### Provided records

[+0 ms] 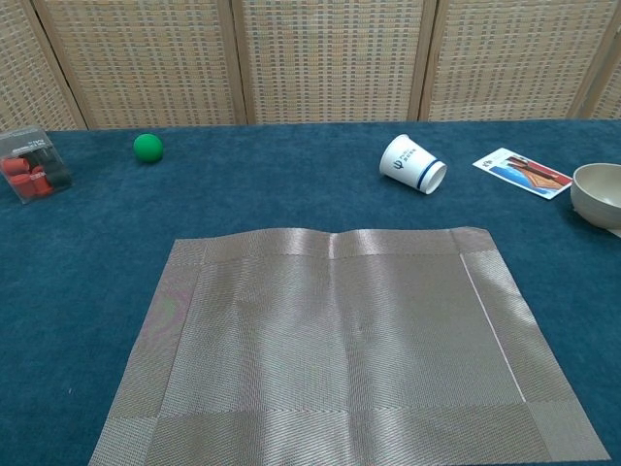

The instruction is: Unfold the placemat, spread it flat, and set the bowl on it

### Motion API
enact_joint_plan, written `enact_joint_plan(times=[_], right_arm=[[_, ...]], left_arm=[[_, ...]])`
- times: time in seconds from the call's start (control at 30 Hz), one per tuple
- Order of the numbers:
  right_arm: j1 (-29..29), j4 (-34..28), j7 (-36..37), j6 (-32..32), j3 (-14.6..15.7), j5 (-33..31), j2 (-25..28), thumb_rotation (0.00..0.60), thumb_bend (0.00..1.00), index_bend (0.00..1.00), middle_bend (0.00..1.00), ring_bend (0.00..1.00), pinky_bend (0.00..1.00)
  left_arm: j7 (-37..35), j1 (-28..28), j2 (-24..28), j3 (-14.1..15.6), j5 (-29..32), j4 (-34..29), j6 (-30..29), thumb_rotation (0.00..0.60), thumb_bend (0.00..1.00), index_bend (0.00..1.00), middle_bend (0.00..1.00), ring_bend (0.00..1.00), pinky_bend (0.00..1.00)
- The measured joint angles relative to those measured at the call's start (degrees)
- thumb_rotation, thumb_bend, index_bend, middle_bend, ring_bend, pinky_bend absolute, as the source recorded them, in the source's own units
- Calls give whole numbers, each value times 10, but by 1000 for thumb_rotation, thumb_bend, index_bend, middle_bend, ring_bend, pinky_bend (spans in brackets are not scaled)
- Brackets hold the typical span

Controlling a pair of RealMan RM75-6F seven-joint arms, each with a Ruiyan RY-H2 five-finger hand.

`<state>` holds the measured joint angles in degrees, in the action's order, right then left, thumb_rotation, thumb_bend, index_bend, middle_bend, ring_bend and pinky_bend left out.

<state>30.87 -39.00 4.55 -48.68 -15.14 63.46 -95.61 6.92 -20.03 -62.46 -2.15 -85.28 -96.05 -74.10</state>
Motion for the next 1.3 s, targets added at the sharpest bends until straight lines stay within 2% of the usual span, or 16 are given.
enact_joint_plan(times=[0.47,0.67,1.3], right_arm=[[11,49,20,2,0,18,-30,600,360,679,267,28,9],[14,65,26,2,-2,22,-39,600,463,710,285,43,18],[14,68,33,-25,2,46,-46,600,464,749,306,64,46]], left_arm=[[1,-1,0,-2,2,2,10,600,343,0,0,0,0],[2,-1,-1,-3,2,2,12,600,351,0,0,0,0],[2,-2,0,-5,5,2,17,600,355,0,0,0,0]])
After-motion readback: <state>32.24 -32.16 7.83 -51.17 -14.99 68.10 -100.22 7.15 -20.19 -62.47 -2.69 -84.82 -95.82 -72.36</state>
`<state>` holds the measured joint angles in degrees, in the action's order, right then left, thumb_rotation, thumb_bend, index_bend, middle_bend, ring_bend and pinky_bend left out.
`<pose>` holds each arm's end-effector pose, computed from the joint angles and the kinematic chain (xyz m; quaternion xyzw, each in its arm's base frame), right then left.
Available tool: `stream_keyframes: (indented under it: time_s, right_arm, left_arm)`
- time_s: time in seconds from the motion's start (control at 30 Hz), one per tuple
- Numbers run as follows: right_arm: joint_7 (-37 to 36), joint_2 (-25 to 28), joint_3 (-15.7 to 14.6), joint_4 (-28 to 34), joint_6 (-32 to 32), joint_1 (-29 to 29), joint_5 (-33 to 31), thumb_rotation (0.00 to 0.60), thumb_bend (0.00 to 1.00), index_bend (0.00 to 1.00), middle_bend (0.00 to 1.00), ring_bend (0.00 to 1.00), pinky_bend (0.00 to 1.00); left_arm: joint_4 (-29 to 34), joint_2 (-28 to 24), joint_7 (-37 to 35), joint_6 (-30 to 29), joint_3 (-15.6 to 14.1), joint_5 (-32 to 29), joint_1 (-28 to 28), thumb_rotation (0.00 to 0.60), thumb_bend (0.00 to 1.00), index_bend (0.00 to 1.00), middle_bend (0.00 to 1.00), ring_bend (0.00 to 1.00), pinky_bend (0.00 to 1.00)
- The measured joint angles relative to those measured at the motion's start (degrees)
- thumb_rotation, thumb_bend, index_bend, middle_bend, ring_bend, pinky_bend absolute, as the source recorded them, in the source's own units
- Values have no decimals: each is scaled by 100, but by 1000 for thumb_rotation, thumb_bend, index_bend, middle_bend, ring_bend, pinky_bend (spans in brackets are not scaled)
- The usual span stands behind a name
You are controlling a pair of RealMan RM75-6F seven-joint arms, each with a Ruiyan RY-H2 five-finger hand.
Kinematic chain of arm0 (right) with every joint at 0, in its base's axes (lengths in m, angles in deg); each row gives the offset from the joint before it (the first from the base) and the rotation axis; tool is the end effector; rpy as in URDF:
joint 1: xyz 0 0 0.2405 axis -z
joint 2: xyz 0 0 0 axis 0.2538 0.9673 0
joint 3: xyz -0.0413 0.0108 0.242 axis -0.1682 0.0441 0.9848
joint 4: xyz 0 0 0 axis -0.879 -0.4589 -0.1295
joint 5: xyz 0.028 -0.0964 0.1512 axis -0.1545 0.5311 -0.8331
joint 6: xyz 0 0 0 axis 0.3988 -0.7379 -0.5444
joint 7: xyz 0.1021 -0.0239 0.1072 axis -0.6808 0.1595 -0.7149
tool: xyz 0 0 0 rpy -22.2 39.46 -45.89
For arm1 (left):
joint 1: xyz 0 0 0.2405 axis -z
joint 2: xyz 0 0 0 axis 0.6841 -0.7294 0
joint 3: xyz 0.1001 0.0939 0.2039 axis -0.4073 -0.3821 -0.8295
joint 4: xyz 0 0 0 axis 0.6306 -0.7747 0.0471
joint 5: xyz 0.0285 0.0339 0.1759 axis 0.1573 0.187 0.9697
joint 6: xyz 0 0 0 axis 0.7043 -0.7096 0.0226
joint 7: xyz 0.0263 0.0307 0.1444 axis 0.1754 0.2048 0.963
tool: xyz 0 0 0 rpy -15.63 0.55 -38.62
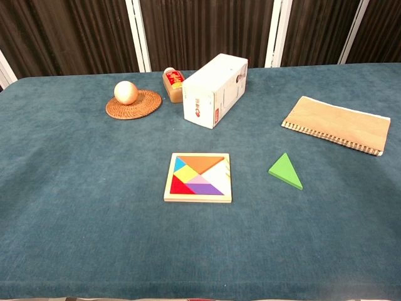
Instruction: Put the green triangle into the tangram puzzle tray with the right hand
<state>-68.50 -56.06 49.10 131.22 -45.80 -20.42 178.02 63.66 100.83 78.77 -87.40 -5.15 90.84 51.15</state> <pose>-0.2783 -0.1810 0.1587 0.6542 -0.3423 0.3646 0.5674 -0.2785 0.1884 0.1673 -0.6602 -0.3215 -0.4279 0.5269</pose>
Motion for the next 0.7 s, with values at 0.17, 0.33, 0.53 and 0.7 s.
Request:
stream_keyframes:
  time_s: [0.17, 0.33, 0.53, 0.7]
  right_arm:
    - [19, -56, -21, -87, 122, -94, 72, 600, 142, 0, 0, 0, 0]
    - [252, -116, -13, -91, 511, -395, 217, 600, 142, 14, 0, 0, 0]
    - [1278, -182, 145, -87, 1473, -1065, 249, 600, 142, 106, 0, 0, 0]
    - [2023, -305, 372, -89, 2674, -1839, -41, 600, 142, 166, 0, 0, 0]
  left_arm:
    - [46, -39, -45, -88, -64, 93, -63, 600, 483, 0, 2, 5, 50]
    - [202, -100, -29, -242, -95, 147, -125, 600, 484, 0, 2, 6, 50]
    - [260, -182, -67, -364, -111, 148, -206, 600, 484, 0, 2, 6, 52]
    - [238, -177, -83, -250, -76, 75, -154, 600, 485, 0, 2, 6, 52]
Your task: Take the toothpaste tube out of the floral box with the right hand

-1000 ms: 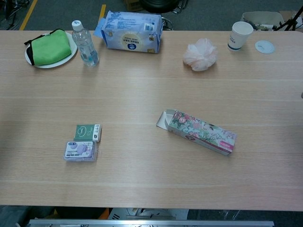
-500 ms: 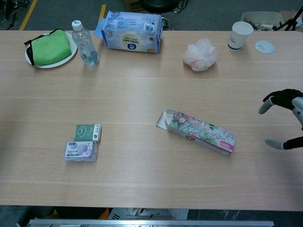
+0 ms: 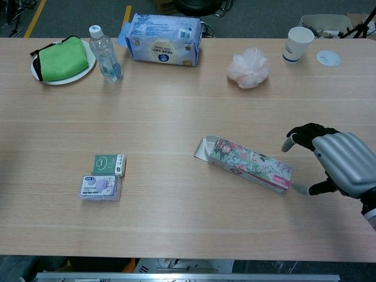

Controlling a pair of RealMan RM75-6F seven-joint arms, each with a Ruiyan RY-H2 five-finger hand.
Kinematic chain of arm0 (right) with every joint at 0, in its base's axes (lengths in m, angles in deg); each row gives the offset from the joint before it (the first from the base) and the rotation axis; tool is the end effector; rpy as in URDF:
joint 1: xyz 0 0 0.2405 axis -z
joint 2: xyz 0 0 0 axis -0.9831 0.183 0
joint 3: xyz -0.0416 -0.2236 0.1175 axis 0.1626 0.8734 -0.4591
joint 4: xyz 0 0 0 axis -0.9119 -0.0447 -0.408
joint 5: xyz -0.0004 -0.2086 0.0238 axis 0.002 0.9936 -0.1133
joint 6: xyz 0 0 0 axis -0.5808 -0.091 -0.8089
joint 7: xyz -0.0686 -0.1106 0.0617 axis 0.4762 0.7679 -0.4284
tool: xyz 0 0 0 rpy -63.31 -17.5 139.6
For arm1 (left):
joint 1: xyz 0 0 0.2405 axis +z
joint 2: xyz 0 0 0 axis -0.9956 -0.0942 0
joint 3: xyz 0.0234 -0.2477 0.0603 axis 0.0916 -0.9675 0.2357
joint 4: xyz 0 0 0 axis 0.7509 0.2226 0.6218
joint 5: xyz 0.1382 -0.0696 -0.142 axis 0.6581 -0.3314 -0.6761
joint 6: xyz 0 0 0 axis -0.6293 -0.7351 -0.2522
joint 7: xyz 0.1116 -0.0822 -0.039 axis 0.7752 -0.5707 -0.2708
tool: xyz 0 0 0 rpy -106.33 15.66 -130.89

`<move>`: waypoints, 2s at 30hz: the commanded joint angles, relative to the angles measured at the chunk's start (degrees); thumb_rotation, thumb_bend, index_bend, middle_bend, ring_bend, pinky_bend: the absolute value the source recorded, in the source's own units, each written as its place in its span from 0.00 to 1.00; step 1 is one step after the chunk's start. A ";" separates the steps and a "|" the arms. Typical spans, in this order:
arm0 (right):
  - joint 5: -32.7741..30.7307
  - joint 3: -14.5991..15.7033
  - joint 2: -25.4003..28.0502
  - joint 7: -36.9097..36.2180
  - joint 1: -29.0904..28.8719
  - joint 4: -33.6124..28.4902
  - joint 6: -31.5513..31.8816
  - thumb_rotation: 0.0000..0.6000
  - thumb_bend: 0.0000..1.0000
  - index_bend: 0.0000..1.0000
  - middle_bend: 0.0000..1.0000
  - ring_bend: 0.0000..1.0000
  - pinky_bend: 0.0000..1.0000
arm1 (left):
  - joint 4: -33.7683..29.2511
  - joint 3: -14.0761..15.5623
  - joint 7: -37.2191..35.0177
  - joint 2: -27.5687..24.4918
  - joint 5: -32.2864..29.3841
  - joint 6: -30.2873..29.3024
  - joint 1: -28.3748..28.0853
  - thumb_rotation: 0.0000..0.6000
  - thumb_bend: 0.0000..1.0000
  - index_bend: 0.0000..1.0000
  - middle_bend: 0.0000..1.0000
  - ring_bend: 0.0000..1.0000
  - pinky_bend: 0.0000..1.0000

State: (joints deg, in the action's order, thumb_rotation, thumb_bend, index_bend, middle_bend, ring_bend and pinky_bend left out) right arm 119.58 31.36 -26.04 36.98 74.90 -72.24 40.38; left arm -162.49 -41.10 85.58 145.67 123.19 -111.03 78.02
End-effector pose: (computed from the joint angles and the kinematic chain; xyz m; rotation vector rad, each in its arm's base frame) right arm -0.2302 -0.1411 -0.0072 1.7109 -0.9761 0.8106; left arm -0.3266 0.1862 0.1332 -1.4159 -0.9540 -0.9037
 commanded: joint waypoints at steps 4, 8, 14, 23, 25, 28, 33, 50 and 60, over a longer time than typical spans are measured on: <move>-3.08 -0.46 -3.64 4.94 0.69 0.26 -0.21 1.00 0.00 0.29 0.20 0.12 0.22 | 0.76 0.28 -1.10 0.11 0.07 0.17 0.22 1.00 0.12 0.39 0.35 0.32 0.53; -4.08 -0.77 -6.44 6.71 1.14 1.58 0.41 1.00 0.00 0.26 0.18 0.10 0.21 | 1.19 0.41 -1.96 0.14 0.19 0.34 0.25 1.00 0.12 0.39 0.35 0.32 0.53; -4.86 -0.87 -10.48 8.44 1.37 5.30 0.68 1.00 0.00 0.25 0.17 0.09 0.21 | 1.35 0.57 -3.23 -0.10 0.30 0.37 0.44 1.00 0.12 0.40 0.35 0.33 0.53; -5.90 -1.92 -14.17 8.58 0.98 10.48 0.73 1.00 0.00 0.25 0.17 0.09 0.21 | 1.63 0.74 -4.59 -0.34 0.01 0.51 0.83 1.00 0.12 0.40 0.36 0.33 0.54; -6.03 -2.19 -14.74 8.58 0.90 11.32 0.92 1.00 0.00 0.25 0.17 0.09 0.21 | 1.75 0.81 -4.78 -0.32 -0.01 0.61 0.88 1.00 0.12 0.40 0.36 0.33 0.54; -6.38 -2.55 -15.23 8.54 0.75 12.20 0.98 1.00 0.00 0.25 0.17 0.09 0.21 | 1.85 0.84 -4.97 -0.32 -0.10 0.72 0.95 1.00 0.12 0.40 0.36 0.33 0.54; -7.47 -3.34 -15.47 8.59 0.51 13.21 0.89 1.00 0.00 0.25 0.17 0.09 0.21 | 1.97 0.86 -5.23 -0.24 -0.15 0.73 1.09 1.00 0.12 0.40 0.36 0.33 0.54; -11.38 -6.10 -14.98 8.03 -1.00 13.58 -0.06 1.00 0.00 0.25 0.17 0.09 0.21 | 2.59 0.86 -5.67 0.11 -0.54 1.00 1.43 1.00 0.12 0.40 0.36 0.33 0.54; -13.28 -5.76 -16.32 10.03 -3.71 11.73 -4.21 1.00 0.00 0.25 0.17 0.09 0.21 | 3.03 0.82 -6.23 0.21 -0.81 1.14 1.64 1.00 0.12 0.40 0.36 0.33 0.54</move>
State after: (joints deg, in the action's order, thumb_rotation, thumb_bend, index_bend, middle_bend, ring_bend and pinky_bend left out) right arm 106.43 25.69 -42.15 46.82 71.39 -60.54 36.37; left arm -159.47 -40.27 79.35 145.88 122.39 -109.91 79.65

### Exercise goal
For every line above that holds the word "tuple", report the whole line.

### Your response
- times: time in seconds from the call's start (control at 30 Hz), one per tuple
- time_s: time in seconds from the motion's start (control at 30 Hz), one per tuple

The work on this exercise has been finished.